● **WHAT TO WORK ON**
Starting at the line that holds "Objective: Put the", copy every line exactly through the end of the data, and no others.

● **DATA FOR THIS TASK**
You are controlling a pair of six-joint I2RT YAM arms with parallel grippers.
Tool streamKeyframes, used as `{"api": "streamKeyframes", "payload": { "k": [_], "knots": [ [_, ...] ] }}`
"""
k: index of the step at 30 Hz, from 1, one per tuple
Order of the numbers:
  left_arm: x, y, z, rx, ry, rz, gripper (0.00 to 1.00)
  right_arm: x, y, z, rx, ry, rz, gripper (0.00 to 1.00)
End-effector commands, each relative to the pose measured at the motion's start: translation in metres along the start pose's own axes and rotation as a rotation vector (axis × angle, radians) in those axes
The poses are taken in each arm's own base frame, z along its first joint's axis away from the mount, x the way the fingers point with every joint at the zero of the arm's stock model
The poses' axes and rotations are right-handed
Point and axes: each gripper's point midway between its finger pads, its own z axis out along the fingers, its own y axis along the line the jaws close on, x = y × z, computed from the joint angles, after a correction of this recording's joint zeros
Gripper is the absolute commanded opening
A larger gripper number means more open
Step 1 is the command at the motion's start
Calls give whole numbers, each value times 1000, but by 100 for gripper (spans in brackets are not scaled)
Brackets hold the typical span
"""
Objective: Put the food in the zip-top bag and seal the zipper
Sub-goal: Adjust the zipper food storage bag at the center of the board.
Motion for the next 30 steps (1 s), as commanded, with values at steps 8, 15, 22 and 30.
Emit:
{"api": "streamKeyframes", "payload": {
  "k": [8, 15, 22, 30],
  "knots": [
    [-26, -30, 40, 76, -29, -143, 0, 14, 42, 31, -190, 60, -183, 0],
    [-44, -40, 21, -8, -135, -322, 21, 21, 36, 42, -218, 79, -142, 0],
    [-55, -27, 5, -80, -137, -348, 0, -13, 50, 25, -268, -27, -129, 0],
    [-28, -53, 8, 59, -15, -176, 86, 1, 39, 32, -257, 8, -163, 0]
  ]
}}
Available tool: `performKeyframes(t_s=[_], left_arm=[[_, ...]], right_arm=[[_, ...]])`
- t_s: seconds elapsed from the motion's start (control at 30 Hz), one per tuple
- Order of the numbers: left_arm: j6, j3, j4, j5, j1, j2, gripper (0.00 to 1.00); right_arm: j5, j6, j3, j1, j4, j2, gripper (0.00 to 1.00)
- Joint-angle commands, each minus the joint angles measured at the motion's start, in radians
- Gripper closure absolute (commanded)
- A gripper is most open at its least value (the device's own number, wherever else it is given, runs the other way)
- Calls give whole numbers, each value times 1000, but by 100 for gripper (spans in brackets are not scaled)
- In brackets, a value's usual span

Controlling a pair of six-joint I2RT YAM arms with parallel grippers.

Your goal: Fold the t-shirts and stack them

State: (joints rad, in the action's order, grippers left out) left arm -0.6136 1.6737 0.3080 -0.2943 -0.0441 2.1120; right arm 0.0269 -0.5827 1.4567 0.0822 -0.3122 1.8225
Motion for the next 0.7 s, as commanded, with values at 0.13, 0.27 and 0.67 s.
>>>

● **TASK RESPONSE**
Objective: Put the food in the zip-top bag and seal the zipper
Sub-goal: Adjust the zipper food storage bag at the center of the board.
Motion for the next 30 steps (1 s), as commanded, with values at steps 8, 15, 22 and 30.
Emit:
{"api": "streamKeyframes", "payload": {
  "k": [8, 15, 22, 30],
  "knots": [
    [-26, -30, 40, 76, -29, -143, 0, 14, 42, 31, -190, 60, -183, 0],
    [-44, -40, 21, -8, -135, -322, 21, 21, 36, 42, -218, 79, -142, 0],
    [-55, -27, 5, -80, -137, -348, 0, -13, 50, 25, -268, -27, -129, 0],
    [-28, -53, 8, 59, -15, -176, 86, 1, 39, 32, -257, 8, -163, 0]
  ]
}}
Available tool: `performKeyframes(t_s=[_], left_arm=[[_, ...]], right_arm=[[_, ...]])`
- t_s: seconds elapsed from the motion's start (control at 30 Hz), one per tuple
- Order of the numbers: left_arm: j6, j3, j4, j5, j1, j2, gripper (0.00 to 1.00); right_arm: j5, j6, j3, j1, j4, j2, gripper (0.00 to 1.00)
- Joint-angle commands, each minus the joint angles measured at the motion's start, in radians
- Gripper closure absolute (commanded)
- A gripper is most open at its least value (the device's own number, wherever else it is given, runs the other way)
- Calls give whole numbers, each value times 1000, but by 100 for gripper (spans in brackets are not scaled)
- In brackets, a value's usual span

Controlling a pair of six-joint I2RT YAM arms with parallel grippers.

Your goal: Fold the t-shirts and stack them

State: (joints rad, in the action's order, grippers left out) left arm -0.6136 1.6737 0.3080 -0.2943 -0.0441 2.1120; right arm 0.0269 -0.5827 1.4567 0.0822 -0.3122 1.8225
Motion for the next 0.7 s, as commanded, with values at 0.13, 0.27 and 0.67 s.
>>>

The output for this exercise is now complete.